■ **AIM OF THE TASK**
Find the line in the entries below that contains "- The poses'". Repeat it exactly, and every line after it through the line that contains "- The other".

■ **DATA FOR REVIEW**
□ □ □ □ □
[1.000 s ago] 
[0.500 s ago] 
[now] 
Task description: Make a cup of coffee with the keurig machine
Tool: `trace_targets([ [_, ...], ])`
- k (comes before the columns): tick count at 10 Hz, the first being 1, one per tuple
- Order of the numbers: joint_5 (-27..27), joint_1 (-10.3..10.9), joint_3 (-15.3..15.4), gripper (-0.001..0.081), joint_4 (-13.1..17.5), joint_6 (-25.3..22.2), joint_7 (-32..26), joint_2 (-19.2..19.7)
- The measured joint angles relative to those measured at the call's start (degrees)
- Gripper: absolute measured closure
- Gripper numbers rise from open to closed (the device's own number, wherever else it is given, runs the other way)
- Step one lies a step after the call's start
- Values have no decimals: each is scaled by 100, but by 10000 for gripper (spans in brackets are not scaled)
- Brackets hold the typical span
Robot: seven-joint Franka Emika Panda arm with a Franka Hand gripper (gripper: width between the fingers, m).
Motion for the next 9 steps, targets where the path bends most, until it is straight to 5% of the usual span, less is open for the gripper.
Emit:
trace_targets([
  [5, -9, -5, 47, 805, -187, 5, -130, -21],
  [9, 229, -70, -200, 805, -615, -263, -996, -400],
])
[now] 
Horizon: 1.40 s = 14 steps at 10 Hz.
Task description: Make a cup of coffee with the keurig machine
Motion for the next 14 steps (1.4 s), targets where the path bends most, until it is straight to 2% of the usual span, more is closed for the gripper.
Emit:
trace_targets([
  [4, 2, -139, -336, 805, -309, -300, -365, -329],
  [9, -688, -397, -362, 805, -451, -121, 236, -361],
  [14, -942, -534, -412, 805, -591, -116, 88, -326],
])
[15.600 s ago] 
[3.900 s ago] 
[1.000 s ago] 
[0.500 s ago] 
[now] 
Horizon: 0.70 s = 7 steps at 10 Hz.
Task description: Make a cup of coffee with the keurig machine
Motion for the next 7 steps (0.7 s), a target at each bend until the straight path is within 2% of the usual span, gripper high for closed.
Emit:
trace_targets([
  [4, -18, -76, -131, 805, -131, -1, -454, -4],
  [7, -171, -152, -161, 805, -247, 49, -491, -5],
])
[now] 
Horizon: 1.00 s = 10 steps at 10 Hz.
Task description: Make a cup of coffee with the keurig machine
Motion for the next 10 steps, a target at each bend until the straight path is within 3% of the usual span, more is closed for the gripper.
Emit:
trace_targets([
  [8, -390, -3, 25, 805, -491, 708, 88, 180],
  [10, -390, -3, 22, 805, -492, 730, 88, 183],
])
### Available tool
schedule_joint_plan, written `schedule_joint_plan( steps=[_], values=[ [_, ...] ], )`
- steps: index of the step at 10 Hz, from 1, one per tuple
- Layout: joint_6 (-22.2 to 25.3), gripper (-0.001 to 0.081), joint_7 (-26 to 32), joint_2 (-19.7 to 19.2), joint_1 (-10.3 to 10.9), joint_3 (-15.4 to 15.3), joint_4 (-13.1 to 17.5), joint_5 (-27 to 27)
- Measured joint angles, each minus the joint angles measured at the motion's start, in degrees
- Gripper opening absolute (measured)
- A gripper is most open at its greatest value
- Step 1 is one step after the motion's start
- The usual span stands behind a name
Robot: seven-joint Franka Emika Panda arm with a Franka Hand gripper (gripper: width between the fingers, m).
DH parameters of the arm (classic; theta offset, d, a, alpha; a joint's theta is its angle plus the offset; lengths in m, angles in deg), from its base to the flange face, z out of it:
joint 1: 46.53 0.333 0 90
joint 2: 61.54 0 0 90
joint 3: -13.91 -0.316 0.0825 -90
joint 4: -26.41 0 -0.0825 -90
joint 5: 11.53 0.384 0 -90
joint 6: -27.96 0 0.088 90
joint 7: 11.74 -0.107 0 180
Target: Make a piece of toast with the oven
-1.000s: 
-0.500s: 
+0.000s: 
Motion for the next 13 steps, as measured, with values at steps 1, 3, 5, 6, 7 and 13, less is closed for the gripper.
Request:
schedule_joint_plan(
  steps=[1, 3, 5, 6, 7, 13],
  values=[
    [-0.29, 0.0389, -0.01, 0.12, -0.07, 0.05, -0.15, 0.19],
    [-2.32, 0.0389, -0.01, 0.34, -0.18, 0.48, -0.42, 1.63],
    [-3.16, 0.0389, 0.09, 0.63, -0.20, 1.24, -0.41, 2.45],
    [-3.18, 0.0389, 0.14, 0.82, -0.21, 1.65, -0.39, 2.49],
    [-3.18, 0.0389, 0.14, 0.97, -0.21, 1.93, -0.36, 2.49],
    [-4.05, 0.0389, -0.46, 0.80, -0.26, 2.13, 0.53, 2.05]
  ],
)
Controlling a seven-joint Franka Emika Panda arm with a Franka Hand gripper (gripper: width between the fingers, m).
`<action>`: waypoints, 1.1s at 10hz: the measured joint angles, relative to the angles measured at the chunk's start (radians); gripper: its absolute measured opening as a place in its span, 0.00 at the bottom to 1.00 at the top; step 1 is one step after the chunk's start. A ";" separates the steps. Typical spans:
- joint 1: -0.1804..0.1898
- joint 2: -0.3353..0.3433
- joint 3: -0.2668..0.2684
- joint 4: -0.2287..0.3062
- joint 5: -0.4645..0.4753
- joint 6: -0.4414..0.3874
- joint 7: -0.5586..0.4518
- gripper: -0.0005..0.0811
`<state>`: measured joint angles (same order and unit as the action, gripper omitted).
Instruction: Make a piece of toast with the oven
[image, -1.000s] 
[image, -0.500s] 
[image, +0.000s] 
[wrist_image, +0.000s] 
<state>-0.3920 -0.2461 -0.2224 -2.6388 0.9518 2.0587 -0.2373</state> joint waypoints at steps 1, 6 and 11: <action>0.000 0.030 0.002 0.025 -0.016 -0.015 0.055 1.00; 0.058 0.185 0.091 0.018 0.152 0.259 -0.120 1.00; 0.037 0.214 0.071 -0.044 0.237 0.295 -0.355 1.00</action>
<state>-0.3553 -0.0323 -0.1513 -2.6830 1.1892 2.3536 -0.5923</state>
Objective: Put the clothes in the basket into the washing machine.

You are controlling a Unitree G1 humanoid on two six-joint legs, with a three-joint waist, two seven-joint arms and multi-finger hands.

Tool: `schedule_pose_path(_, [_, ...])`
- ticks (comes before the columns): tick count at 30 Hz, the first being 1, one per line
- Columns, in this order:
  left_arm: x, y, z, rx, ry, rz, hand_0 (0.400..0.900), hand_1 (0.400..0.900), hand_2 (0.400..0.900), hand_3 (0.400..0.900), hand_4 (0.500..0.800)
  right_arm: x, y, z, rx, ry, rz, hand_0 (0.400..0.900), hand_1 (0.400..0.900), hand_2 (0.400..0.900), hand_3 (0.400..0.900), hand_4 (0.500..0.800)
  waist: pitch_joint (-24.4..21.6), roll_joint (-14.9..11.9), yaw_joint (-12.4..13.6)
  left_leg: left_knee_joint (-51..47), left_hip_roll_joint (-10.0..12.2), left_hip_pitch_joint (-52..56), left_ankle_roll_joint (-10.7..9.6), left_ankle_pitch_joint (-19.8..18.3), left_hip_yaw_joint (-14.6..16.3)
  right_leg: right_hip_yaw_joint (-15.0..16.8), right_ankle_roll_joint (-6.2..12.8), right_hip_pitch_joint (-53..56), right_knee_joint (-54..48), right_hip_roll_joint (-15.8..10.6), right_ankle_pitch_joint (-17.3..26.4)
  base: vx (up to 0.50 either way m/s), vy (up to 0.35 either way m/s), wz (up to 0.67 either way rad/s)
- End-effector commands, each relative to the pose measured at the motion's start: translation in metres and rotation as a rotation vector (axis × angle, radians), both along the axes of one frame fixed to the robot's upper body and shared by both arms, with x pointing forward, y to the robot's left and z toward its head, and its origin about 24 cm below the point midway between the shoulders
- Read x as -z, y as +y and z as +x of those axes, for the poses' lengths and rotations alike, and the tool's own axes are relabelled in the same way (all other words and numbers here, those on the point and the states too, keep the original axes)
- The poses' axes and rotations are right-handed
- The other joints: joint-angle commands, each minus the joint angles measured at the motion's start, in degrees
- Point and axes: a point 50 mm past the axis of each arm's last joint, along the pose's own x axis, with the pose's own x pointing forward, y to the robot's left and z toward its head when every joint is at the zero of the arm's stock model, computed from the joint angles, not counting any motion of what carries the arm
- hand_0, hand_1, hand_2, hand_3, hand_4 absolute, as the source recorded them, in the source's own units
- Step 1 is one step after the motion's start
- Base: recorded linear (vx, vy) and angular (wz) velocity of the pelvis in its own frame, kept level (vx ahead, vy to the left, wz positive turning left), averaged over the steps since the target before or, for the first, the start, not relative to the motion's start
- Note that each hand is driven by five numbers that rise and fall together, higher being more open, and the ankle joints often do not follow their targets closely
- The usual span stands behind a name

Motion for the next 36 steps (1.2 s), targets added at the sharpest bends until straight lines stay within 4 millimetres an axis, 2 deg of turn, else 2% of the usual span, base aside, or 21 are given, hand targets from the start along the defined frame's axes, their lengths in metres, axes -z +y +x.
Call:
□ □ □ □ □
■ **YOUR SOLUTION**
- The poses' axes and rotations are right-handed
- The other joints: joint-angle commands, each minus the joint angles measured at the motion's start, in degrees

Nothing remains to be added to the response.